Electric Youth is the second studio album by American singer-songwriter Debbie Gibson, released on January 24, 1989, by Atlantic Records. It is the highest-charting album of Gibson's career, staying at the top of the US Billboard 200 albums chart for five weeks, and reaching number 8 on the UK Albums Chart.

Composition 
As with her debut album, Out of the Blue, all tracks were written by Gibson, and she single-handedly produced six of the tracks. She was also given half of the production credits on one track alongside Fred Zarr who produced the other four tracks. The album, like her first, contains mainly bubblegum-pop songs, though other, more mature styles are touched upon.

Singles
Electric Youth spawned four singles, the first being "Lost in Your Eyes," which became her second No. 1 on the Billboard Hot 100 and stayed there for three weeks. "Electric Youth", the album's title track, just missed the Top 10, reaching No. 11. "No More Rhyme" followed, ending its run at No. 17, and "We Could Be Together" charted at No. 71.

Commercial success
In the US, the album was certified 2× Platinum by the RIAA and sold over 4 million copies worldwide. Gibson promoted the album with "The Electric Youth World Tour" in 1989.  In parallel with the album, she created an Electric Youth perfume under Revlon, and various makeup essentials for young girls through Natural Wonder Cosmetics, one of her sponsors at the time, distributed throughout the U.S.

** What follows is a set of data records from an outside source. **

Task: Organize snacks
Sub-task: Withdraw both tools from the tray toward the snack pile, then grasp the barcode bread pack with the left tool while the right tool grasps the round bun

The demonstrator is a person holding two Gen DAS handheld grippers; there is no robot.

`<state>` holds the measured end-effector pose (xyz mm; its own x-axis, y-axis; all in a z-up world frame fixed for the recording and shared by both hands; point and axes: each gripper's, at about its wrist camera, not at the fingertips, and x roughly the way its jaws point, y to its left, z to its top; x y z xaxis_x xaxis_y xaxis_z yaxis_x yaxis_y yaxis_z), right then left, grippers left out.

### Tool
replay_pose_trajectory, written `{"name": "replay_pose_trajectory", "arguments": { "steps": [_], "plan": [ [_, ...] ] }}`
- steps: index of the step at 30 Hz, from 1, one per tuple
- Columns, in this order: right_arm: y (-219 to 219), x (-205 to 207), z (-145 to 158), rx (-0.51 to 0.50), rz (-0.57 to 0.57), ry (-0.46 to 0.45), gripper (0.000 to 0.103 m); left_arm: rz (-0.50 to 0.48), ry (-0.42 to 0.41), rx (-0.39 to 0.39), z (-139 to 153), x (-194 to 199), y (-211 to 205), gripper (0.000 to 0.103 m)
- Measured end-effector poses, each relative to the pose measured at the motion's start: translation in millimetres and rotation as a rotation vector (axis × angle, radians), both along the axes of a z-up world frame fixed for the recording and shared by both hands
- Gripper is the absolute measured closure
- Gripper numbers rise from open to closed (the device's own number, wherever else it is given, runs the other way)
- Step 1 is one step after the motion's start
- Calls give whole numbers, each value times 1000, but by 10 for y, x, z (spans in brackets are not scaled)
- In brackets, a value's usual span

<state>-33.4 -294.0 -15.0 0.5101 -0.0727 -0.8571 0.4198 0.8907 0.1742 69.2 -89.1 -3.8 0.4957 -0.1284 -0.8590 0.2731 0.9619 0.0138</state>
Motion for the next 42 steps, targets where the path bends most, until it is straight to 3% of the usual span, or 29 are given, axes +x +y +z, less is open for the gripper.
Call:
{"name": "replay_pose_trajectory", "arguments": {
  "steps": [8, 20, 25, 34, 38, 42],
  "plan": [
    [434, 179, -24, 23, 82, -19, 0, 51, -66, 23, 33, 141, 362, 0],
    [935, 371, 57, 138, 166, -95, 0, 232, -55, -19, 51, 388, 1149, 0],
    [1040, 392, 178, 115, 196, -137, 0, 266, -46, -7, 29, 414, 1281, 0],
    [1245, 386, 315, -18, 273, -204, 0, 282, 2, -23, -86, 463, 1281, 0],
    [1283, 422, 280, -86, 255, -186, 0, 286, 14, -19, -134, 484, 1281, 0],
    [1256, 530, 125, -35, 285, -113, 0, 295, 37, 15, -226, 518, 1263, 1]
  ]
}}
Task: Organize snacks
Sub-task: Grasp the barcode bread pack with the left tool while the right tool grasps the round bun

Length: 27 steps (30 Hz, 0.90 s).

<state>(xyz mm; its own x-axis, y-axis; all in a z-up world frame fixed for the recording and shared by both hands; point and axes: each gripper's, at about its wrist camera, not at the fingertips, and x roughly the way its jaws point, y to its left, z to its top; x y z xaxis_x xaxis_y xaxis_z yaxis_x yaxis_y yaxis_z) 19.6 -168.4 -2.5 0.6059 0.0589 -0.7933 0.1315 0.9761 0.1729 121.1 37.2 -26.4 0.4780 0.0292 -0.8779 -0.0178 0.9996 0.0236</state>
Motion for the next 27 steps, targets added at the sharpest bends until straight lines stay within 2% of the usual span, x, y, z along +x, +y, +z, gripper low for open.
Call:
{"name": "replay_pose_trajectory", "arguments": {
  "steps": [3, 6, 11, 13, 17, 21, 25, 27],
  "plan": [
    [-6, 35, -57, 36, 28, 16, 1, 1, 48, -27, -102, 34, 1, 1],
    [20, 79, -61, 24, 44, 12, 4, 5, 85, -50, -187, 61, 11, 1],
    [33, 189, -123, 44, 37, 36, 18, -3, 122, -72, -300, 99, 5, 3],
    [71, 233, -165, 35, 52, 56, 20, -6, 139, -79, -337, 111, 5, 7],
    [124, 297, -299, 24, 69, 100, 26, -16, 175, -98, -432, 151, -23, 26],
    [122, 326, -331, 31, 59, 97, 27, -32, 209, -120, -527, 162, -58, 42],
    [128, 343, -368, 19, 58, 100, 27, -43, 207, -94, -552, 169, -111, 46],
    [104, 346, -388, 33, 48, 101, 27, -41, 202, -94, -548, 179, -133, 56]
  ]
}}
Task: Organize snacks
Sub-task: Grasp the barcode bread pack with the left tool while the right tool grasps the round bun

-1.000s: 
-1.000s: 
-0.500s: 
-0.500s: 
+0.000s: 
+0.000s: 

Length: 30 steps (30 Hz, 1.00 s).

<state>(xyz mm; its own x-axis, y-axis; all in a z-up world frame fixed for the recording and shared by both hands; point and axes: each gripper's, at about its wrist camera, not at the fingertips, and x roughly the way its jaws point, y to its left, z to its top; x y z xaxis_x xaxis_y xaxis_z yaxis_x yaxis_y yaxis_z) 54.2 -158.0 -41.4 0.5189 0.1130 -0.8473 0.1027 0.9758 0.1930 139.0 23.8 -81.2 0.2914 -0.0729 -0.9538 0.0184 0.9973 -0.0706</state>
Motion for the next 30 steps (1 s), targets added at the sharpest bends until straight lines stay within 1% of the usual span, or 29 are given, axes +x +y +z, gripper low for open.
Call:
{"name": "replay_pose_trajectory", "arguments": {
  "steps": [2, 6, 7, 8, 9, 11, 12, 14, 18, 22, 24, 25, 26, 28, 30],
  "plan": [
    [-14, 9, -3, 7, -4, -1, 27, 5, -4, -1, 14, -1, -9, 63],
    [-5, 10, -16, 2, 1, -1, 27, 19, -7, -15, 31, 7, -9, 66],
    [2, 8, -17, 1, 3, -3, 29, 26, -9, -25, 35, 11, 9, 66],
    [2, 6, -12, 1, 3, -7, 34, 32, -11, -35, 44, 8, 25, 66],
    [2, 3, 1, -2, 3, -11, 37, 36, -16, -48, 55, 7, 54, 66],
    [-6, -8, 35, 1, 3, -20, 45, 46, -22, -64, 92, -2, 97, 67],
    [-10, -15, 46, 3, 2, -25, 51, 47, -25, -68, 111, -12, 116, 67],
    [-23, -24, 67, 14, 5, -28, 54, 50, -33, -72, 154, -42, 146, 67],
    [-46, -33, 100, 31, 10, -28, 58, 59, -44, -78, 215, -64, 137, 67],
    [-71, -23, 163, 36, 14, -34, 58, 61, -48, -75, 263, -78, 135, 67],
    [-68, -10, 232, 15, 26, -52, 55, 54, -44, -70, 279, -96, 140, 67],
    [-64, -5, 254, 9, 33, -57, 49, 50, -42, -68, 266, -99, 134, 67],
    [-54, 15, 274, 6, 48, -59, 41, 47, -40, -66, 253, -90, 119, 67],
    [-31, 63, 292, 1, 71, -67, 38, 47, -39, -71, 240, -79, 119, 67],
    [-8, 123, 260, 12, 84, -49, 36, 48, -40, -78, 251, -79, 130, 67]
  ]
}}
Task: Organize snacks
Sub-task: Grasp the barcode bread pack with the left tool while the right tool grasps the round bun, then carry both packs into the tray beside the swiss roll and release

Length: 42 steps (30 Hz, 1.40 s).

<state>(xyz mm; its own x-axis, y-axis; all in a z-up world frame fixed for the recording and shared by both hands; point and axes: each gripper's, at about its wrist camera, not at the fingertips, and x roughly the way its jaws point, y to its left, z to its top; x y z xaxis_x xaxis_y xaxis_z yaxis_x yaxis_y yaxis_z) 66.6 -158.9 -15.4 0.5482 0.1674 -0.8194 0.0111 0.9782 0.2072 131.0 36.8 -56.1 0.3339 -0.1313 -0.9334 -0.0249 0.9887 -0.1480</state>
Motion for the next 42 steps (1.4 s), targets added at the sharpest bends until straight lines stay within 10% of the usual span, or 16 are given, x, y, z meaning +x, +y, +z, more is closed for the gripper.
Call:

The album also inspired an original stage musical of the same name which premiered at the Starlight Dinner Theatre (formerly Mark Two Dinner Theatre) in Orlando, Florida.  Dean Parker wrote the book and Gibson co-produced.

Reissues
The album was included in the 2017 box set We Could Be Together, with seven remixes as bonus tracks.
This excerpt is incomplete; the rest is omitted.